From Lansing State Journal - Budget woes hitting high school sports

By Geoff Kimmerly

Lansing State Journal, March 6, 2010 - Michigan high school sports are facing a financial crisis unlike any Haslett's Jamie Gent has seen during his 42 years as a high school coach and athletic director.

Every day he worries about how the next few years will unfold for his roughly 900 students, about half of whom annually play - and pay - for sports.

So far, the cost of balancing budgets has come in cuts of assistant coaches, new equipment or school funding of less popular sports such as bowling. But next month, the Capital Area Activities Conference will consider cutting contests from their freshman and junior varsity schedules.

Ionia County's Saranac High School could end its wrestling, competitive cheer and boys golf programs immediately if enrollment isn't up when school begins in September.

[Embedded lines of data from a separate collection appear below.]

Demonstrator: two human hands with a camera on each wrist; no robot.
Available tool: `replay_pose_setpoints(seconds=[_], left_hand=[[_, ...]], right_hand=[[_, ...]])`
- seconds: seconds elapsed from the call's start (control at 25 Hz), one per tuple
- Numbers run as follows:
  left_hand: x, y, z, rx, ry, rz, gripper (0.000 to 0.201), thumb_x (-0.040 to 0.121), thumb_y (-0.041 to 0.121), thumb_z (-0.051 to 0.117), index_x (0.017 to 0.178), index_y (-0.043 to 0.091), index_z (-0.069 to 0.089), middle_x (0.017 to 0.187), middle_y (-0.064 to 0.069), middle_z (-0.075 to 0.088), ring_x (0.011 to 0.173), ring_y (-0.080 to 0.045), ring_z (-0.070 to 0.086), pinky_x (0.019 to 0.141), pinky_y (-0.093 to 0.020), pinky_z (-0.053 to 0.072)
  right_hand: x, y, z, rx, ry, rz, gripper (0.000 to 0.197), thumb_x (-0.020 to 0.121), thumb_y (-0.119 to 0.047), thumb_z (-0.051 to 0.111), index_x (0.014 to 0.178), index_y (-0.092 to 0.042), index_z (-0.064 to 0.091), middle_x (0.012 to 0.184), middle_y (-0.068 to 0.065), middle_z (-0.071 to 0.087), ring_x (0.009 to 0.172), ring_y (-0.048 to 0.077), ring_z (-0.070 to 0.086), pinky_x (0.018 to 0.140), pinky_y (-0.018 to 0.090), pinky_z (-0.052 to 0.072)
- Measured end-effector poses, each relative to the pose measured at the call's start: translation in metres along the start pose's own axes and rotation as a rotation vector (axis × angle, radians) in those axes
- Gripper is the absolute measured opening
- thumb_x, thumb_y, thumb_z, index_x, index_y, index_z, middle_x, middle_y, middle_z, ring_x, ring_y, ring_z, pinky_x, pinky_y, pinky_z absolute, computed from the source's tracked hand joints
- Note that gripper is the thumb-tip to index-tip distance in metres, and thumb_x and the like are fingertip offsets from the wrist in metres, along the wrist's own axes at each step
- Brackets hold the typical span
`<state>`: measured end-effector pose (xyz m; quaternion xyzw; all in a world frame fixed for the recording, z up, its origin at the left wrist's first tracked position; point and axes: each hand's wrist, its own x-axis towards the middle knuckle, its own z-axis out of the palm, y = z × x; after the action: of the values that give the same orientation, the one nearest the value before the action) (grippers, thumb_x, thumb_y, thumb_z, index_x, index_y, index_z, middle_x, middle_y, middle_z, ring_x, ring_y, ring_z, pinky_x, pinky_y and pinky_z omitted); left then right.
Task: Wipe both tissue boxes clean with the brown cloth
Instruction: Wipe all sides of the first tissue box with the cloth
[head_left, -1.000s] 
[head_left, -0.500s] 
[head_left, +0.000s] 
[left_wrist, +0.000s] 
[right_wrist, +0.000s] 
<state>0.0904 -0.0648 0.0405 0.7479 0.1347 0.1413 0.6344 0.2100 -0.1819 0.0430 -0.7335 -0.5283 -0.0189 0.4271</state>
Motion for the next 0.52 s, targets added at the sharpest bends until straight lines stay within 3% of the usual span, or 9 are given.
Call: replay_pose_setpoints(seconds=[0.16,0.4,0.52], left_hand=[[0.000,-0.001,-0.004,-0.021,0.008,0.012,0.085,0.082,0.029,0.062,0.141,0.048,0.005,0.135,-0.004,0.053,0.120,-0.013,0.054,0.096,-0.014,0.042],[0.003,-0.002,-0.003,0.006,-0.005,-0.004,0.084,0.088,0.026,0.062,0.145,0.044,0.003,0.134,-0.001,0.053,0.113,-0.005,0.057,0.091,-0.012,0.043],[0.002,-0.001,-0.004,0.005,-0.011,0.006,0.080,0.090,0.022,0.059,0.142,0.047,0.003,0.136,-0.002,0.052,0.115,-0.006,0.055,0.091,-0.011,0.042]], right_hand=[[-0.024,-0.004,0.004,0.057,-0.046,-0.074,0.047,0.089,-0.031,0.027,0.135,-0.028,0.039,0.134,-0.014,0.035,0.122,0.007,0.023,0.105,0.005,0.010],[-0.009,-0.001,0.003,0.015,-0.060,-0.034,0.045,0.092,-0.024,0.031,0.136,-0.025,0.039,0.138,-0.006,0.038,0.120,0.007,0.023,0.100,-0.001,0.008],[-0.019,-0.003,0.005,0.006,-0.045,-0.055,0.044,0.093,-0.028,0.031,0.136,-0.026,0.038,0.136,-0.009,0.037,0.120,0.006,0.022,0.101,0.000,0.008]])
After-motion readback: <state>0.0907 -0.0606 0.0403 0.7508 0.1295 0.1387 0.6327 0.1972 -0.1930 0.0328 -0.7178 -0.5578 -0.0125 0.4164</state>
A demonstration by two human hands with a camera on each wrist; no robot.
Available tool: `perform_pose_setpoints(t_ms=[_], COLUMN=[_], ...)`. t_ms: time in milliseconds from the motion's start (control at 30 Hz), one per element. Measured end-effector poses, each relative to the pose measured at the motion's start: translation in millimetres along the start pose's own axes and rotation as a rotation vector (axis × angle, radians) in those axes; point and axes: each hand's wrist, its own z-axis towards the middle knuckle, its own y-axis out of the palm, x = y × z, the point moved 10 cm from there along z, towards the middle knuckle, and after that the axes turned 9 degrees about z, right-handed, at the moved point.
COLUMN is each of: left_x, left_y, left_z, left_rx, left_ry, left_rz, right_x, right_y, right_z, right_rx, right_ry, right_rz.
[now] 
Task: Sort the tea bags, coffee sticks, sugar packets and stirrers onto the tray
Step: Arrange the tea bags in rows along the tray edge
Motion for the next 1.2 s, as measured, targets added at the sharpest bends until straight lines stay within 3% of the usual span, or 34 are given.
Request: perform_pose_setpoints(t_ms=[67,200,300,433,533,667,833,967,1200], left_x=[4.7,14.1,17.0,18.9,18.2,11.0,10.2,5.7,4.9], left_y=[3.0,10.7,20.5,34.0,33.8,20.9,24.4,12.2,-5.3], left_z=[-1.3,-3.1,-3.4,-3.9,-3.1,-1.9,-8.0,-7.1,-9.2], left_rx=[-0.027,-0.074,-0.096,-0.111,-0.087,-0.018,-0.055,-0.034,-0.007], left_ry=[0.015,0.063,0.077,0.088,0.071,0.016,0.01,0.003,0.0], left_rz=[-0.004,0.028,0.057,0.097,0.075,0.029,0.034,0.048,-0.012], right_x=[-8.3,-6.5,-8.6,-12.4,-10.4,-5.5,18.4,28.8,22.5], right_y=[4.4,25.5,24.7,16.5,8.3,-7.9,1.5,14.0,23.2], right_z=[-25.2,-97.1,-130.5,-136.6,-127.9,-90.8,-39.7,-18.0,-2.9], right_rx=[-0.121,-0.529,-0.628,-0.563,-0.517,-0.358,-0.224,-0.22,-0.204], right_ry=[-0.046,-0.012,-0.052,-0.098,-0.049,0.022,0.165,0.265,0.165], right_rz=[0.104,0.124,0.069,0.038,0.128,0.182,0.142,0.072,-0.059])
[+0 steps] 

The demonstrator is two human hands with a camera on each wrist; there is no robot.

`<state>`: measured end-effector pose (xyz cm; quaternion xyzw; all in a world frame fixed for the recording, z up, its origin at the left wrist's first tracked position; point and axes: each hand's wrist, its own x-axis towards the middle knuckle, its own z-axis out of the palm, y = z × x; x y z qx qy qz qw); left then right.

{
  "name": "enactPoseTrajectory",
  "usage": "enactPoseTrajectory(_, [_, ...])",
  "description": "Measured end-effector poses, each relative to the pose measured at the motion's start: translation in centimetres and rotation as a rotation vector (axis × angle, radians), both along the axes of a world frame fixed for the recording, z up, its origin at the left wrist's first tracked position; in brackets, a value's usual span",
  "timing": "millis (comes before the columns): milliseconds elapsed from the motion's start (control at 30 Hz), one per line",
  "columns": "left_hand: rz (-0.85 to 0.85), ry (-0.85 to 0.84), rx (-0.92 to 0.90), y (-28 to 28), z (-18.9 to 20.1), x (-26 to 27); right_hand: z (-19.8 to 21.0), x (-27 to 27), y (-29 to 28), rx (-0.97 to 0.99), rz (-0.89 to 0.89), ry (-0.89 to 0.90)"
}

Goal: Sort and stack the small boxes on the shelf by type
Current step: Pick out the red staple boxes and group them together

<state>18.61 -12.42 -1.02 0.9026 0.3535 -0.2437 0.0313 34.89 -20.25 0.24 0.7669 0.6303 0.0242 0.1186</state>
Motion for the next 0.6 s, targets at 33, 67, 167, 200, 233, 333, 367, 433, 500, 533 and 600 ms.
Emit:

And that could be just the start.

Freshman teams in some sports are next on the block. Farther down the road? Potentially, some sports - perhaps those with strong club counterparts like tennis and swimming - could disappear entirely from the high school landscape, or in the least become fully paid for by athletes with no help from schools.

"There's no money, period," Gent said. "We're coming to a stage in the next three years that if things don't get better, (it could damage) sports altogether. Who do you pick? What stays? What sport doesn't stay?"

As another athletic year gets under way Monday, with the first day of football practices across the state, the grim financial picture foreshadowed in schools' increased reliance on sports participation fees as a way to help struggling budgets.

No matter what the fees are labeled - pay-to-play, athletic registration, or simply transportation fees - more schools statewide are introducing or raising them.

In a 2003 State Journal report looking at 30 districts closest to Lansing, 14 charged fees. Now, 21 do.

Haslett is one of 26 public and private area districts - of 44 total in the area - that charges student-athletes to participate in athletics. Of 11 that increased their fees heading into this school year, Gent's school raised its price tag the most - $50 - up to an annual fee of $150 per student.